In 2000, Donald is pleased to be given the honour of walking Sally down the aisle at her wedding to Keiran Fletcher but ultimately hands the honour over to Sally's foster brothers Steven Matheson and Frank Morgan. When the 2000 Olympics begin Donald has the honour of carrying the Olympic torch through Summer Bay, but has it switched with a fake by several students. Alf notices and tells him "Don, stop! It's the wrong flamin' flame!". Following Sam's departure, Donald feels alone again. Seb Miller (Mitch Firth), a dyslexic student, began questioning Fisher and asking questions about Alan. It is later revealed Seb's mother Anna (Elizabeth Maywald) had a one-night stand with Alan at a party in 1985, resulting in Seb's conception, and Anna, who had been dying had wanted to tell Donald. Donald does not want to believe this at first but a DNA test confirms Seb is, in fact, his grandson. Donald and Seb later build a close relationship and live together. Later in the year, Donald goes to London along with Irene and her foster children, Will (Zac Drayson), Hayley (Bec Cartwright) and Nick Smith (Chris Egan) to attend the launch of his book Letter to Byron. While there, Donald notices Marilyn watching from the shadows and runs after her. After catching up with Marilyn, the two have a conversation about the events of the last several years and agree to part amicably.
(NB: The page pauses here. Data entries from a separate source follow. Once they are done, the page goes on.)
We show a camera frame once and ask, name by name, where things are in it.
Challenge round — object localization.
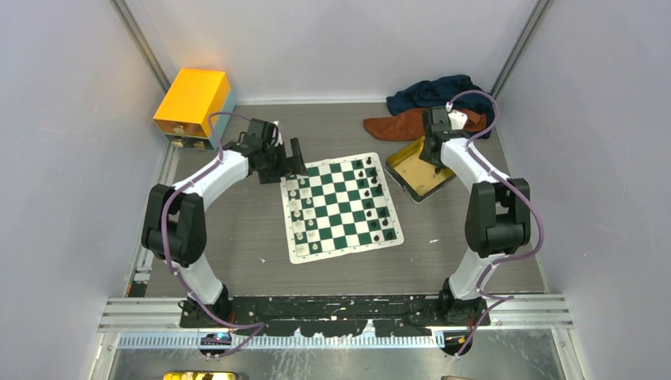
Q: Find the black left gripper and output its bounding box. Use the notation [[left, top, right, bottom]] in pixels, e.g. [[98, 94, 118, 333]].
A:
[[260, 138, 309, 184]]

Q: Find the gold metal tin tray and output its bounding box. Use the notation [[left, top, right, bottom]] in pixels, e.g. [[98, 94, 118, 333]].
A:
[[385, 137, 455, 203]]

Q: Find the green white chess mat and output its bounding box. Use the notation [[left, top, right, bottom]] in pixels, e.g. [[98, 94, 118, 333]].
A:
[[280, 152, 404, 264]]

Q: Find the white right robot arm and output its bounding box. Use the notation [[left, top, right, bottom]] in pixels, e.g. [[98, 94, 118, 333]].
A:
[[419, 106, 531, 325]]

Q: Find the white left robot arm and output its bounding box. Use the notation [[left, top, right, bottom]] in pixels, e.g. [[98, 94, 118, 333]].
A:
[[141, 119, 308, 327]]

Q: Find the orange brown cloth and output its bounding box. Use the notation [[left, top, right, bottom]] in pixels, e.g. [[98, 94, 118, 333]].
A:
[[363, 108, 487, 142]]

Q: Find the dark blue cloth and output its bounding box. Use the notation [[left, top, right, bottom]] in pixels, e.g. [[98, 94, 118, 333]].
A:
[[386, 74, 495, 131]]

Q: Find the yellow teal drawer box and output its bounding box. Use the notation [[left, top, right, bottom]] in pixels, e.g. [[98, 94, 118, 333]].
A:
[[154, 68, 237, 151]]

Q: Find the aluminium wall rail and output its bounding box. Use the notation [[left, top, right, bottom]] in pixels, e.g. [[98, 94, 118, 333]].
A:
[[491, 0, 554, 99], [109, 0, 171, 93]]

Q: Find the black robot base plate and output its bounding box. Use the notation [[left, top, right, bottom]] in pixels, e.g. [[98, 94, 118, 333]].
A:
[[178, 294, 487, 337]]
In 2003, Donald decides to retire from teaching and leaves the Bay for the Whitsundays with his new partner, June Reynolds. Later that year, Donald returns to be the celebrant at Sally's wedding to local doctor, Flynn Saunders (Joel McIlroy).

Donald returns when he hears Seb and his girlfriend Jade Sutherland (Kate Garven) were injured in a car crash caused by Duncan (Brendan McKensy), Alf's son and Seb's first cousin removed. Seb is left paralysed and Donald offers to fly him back to the Whitsundays and look after him. Donald also returns in 2005 for Alf's 60th birthday party where he forgives Duncan after he apologises about the accident he caused the previous year. In late 2007, Donald returns to Summer Bay as the new Vice Principal of Summer Bay (ironically working for Sally, who served under him during his tenure as Principal) but he soon resigns, saying that he cannot handle the students anymore. He decides to retire yet again, this time for good and he got the next available flight back to the Whitsundays, never to return to Summer Bay. Donald reveals he has since divorced June and has gone bankrupt. After borrowing some money from Alf and Morag, Donald goes to visit his former wife, Marilyn, in England after learning she has cancer.

==Reception==
The episode featuring the earthquake where Donald and several other students were at risk in the school was nominated for an Australian Film Institute Award. The episode featuring Donald facing backlash over allowing Marat/Sade to be performed at the school won writer Linda Stainton the Australian Writers Guild Award in 1998.
Channel 5 chose Donald's wedding to Marilyn, Donald's disappearance at sea, his departure and 2007 return among their best episodes.

During his review of the show's first episode for The Sydney Morning Herald, Robin Oliver called Fisher "the town nasty" and noted that the script made him "too vile to be readily acceptable", however, later scripts saw him softened.

Brian Courtis of The Age criticised Donald's exit in 2003: "Don certainly merited more than this teary-eyed, Goodbye-Mr-Chips dismissal. Old "Flathead", never happy at the cheeriest of times, has reason to look sad and sorry in his farewell episode of Home And Away (7pm, Seven). It is sloppy, sentimental, touching... showing almost unspeakable verisimilitude to real life. There is a last dollop of poetry for his final class of kids, an endless minor-key tinkling of the piano as Fisher's groper-wide mouth gulps at the thought of leaving his beloved waters, and then, with students, staff and locals, the big, emotional, surprise farewell party before he tootles off to Queensland, Valhalla of all Australian soapie greats."
Virgin Media described Donald as having "a fearsome demeanor" and "always had the interests of his pupils at heart."